I'm the Cherokee guy who did the video. (I'm also the guy who typed a lengthy, well-thought-out, carefully edited three paragraphs only to have the browser kill the window the mouse wasn't pointing at, so I'm typing this again, and probably will make mistakes I didn't make the first time. Phooey!)
I flew through the canyon below its walls the whole way. I took a shortcut over the mini-mesa on the second, right turn as my instructor LaVar instructed me to do. I was a bit low on short final on the landing in the video. (My passenger on that landing said he didn't feel claustrophobic until we entered the lower canyon part of the approach.) Coming in the other way, Runway 16, is downhill and the runway is short enough at 1800 feet that uphill and downhill matter to me. What the pictures
http://the-adam.com/stuff/~6ug/view.htm#85 don't show is that taking off uphill on Runway 34 encounters rising terrain, breathtakingly beautiful terrain, but rising nonetheless. On occasion I've had to duck into the river canyon while I gained altitude going north from Hidden Splendor.
Why do we go into places like Hidden Splendor? Why do dogs like their private parts? Because we can! Also because this is an incredibly beautiful place to be.
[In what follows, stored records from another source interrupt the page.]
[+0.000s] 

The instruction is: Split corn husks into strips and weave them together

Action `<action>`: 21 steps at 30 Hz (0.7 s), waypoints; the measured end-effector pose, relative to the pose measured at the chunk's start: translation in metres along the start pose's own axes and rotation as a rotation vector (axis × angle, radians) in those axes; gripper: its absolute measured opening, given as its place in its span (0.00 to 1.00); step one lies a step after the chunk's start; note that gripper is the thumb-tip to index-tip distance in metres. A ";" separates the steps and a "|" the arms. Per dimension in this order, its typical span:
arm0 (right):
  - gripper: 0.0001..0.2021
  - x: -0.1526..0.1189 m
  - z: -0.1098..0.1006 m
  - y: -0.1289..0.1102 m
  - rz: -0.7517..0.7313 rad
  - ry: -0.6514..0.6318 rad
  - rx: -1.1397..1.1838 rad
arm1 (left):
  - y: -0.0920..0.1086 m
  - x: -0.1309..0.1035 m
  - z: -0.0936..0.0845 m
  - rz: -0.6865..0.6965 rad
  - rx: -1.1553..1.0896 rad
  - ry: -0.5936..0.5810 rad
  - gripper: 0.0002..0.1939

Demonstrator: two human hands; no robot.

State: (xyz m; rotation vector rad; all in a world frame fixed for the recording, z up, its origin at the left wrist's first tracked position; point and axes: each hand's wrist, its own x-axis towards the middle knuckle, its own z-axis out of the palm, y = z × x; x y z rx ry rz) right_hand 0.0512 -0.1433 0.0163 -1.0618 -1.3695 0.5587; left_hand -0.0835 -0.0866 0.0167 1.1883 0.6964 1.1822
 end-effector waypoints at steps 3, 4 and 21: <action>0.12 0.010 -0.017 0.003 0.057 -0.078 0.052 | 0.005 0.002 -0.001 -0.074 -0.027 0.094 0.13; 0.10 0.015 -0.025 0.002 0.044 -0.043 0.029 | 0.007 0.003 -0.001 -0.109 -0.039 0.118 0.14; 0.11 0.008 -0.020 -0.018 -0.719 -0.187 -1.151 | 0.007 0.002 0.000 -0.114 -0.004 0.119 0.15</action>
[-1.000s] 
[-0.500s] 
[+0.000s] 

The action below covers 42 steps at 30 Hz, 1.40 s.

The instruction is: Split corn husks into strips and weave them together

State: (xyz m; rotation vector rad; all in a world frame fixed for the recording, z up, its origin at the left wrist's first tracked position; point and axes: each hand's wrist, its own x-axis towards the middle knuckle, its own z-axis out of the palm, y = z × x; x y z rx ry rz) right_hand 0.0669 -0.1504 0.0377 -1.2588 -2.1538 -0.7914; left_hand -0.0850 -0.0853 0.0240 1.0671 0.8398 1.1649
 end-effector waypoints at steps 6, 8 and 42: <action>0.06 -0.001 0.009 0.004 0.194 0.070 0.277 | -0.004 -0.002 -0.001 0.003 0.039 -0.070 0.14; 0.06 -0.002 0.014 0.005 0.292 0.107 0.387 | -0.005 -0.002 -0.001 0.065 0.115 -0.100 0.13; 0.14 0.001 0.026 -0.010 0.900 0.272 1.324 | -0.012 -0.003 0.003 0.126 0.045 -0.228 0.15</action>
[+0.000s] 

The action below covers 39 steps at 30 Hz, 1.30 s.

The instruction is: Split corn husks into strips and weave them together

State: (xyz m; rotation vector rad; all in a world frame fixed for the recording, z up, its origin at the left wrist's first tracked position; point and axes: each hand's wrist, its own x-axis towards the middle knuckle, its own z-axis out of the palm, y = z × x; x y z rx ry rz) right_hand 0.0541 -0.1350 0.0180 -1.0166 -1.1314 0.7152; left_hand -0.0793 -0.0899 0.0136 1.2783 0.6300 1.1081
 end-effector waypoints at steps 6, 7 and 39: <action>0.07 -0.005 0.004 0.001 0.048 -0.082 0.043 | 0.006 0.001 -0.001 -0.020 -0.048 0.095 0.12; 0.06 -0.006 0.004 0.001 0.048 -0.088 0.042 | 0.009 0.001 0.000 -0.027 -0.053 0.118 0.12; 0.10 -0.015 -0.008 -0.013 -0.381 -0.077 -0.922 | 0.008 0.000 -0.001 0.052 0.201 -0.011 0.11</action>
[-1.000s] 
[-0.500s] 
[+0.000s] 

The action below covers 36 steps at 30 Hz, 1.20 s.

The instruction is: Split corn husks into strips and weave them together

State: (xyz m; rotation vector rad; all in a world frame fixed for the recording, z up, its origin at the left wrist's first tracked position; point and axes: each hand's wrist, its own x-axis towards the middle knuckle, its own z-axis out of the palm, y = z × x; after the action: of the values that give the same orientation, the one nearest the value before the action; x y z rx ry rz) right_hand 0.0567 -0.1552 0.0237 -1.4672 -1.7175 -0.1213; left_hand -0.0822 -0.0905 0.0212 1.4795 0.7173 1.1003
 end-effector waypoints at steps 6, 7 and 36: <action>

Last visit I stopped and ran
http://home.the-adam.com/stuff/~719/view.htm#69 a few miles and met some campers who drive long, hilly, bumpy dirt roads to experience this place.
Like
http://en.wikipedia.org/wiki/The_Phantom_Tollbooth Norman Juster's Milo, I'm finding back-country strips in my own Phoenix (KDVT) neighborhood, but Utah's back country is the most beautiful and wonderful I've seen, maybe the best there is.